For the reservoir model configuration, a high permeability channel
is simulated. In the simulation, the high permeability channel
connects injector well 5 with producer well 3. A pulse testing is
applied in the simulation. The pulse testing uses a step or square
function or wave as the change of injection rate. The injection
rate is changed each time so the response can be easily estimated
from the change of production rate. The travel time is defined by
the time to reach 90% of the final change of the production rate.
FIG. 4a shows the configuration of injector wells I2 and I4
relative to production wells P2 and P4 in the first layer. FIG. 4b
shows the configuration of injector wells I1, I3 and I5 relative to
producer wells P1, P3 and P5 in the second layer. FIG. 4c
illustrates the shale layers and their respective permeabilities
(shown on the scale strip) within the rock formation and the
relative position of the 5 injector wells I1 through I5 and 5
producer wells P1 through P5.
[0067] A PN sequence was used as the injection schedule and the
producers in the same layer were shut-in for the testing period.

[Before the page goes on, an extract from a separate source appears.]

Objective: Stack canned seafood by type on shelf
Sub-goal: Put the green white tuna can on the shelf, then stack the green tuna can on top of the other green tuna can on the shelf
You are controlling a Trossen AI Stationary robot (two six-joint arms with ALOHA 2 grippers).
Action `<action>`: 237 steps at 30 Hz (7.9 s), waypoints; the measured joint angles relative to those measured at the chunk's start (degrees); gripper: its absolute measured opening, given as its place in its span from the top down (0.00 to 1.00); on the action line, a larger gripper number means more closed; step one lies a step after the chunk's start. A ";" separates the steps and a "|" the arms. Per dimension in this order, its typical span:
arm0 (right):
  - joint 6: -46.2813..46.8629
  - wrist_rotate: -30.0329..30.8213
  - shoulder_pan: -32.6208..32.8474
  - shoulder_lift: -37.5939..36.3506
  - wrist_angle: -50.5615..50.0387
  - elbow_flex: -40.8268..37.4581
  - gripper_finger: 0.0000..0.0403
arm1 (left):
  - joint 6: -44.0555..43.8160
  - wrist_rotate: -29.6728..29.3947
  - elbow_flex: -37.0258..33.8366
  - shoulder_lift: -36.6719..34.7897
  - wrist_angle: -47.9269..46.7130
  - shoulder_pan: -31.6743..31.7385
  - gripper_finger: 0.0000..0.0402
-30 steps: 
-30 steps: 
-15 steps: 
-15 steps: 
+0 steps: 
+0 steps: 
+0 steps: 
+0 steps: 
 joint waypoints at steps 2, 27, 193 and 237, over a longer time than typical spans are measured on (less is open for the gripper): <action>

The changes of production can be measured for the producers located
in different layers. A time delay constant was retrieved in CM by
injection/production data, and used to identify the location of
shale discontinuities as shown in FIGS. 5a-5c.
[0068] FIG. 5a depicts two plots with two different injection
rates. FIG. 5b depicts two plots with two production rates
corresponding to the two injection rates shown in FIG. 5a. FIG. 5c
represents a plot of an estimated FIR and a CM to determine a time
delay constant for the simulated method. The plot represents a
correlation between injection and production as a function of time
(the horizontal or x-axis representing time and the vertical or
y-axis representing the normalized response). As it can be noted,
the average time delay to obtain a change of production at the
production site is in this case about 5 to 6 days.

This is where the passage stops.